Bush to Comply with the WTO?

Well, it looks like Bush may indeed lift the steel tariffs. Many (most?) of the relevant parties in the administration have wanted to lift them for some time, but now it may happen. To emphasize the point, Senator Charles Grassley (an unusually sensible Republican from Iowa who chairs the Senate Finance Committee) apparently wrote Bush a letter suggesting that he remove the tariffs, according to CBS Marketwatch:

“The purpose of the steel safeguard tariffs has therefore been met, but this has come at a heavy cost,” Senate Finance Committee Chairman Charles Grassley, R-Iowa, wrote in a letter to Bush dated Friday.

The quasi-judicial U.S. International Trade Commission “estimates that the steel safeguard tariffs have already cost U.S. businesses and workers over $680 million since their imposition,” Grassley added.

Bush is widely expected to lift the tariffs, according to administration sources speaking on condition of anonymity. But the president, who likes to make surprise announcements, has been guarded in the last few days about his intentions.

US Trade Representative Bob Zoellick has begun laying the groundwork by saying things like “the polictical climate has changed since the tariffs were imposed” and “the tariffs have already done their job.” So why will Bush now remove the tariffs, after all of this time?
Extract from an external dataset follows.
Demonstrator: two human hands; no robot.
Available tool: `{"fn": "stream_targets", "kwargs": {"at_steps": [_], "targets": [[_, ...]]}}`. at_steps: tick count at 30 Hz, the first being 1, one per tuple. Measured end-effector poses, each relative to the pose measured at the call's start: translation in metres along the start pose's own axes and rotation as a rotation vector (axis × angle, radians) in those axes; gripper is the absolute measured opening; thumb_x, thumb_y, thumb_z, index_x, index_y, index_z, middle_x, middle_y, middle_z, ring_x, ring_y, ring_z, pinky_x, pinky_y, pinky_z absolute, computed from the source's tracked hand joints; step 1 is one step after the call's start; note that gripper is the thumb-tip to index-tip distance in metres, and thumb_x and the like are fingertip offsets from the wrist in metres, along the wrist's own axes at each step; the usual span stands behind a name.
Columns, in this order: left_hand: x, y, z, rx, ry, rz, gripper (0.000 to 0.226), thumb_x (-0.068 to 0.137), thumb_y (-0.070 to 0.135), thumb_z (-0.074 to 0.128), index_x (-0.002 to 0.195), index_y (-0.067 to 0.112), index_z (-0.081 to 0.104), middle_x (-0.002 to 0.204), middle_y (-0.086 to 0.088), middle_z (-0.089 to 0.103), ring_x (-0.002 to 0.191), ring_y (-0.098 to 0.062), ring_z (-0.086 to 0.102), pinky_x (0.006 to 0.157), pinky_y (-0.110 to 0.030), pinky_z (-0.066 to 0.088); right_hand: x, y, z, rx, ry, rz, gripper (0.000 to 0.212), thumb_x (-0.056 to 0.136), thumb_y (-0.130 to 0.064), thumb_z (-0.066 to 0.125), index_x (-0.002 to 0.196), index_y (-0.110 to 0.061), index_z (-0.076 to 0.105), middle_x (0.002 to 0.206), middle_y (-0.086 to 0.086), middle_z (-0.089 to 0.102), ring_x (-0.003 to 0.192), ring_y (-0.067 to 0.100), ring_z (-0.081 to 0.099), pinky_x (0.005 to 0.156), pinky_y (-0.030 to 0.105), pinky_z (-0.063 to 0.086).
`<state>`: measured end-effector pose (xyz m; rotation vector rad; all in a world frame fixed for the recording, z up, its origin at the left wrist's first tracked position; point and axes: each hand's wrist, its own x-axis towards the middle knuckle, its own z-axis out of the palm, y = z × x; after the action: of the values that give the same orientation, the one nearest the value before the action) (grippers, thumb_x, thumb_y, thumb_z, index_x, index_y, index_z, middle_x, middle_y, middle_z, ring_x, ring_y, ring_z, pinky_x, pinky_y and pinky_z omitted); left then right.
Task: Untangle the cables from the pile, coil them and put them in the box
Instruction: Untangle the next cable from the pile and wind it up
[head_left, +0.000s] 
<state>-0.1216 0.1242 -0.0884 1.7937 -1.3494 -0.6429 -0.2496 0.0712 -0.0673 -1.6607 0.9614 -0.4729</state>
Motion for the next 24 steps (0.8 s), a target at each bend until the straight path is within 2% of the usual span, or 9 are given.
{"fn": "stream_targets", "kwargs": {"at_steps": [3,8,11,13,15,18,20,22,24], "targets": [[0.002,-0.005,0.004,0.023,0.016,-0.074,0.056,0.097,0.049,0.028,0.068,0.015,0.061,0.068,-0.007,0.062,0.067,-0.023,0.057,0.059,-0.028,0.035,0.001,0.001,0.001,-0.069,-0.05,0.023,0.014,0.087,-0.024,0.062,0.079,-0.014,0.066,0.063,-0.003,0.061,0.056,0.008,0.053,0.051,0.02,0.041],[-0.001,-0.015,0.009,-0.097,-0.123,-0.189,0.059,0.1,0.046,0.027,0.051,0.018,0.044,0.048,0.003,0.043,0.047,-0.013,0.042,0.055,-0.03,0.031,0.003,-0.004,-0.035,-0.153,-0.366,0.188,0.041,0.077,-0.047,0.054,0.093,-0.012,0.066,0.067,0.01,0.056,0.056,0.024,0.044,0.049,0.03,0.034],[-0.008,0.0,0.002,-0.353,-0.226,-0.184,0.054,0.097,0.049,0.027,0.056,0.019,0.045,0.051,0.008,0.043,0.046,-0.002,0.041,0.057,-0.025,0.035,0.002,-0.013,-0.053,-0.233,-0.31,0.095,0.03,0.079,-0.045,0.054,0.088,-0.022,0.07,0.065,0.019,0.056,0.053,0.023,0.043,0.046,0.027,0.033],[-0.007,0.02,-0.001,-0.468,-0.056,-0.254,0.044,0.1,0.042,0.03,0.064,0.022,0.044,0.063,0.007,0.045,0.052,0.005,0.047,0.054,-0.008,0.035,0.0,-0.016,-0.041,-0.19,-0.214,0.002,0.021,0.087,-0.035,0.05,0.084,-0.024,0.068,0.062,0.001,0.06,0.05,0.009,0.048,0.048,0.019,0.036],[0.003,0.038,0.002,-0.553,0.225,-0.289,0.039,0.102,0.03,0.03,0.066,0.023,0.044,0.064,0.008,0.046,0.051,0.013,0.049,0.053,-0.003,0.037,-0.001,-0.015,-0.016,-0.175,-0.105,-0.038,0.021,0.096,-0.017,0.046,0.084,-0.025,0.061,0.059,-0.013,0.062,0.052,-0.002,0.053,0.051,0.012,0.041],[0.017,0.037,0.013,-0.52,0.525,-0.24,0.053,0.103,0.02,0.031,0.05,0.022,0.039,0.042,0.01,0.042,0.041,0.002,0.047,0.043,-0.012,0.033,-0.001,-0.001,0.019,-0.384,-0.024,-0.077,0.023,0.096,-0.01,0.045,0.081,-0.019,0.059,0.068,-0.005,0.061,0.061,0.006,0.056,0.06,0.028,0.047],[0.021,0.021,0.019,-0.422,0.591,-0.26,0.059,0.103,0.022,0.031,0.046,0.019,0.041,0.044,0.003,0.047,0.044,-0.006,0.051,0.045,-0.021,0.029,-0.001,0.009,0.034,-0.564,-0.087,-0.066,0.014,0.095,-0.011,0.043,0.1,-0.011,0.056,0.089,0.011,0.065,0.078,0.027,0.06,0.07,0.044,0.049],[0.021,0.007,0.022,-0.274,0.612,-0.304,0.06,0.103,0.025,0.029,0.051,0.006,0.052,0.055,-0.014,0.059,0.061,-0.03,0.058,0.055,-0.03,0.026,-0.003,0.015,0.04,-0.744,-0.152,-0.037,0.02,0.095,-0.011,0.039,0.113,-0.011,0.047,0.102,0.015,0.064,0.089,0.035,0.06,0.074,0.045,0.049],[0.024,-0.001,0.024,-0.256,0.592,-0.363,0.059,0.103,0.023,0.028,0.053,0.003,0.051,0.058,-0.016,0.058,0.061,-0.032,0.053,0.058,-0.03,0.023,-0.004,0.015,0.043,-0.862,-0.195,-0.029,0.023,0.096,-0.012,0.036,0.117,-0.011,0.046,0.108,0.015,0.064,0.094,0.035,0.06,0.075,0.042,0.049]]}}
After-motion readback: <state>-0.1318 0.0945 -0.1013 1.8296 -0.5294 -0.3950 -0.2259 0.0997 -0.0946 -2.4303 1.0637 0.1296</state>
A news item from Yahoo suggested one reason:

Grassley’s letter gives the White House more ammunition for arguing it is lifting the tariffs for domestic reasons, rather than “buckling under” to the threat of EU retaliation.

But I don’t buy this line of reasoning. If the White House was looking for domestic reasons to remove the tariffs, they had plenty with the ITC report back in September. Plus, why remove the tariffs now, right after the WTO ruling, if you want to make it look like your decision has nothing to do with possible EU retaliation?

No, it doesn’t make sense. Instead, as I suggested earlier, I think Bush will use the WTO ruling as political cover that allows him to remove the tariffs while not admitting what the administration already knows – that the tariffs were a mistake. In the process, he might actually help the US manufacturing sector – something that would admittedly be an untested policy first for this administration. Even better, he gets to go to steel country in Ohio and Pennsylvania and blame the EU for the tariffs being lifted. After all, from Bush’s perspective, what better scapegoat for this administration’s terrible economic policy-making than the EU? Unless you can somehow blame Saddam Hussein.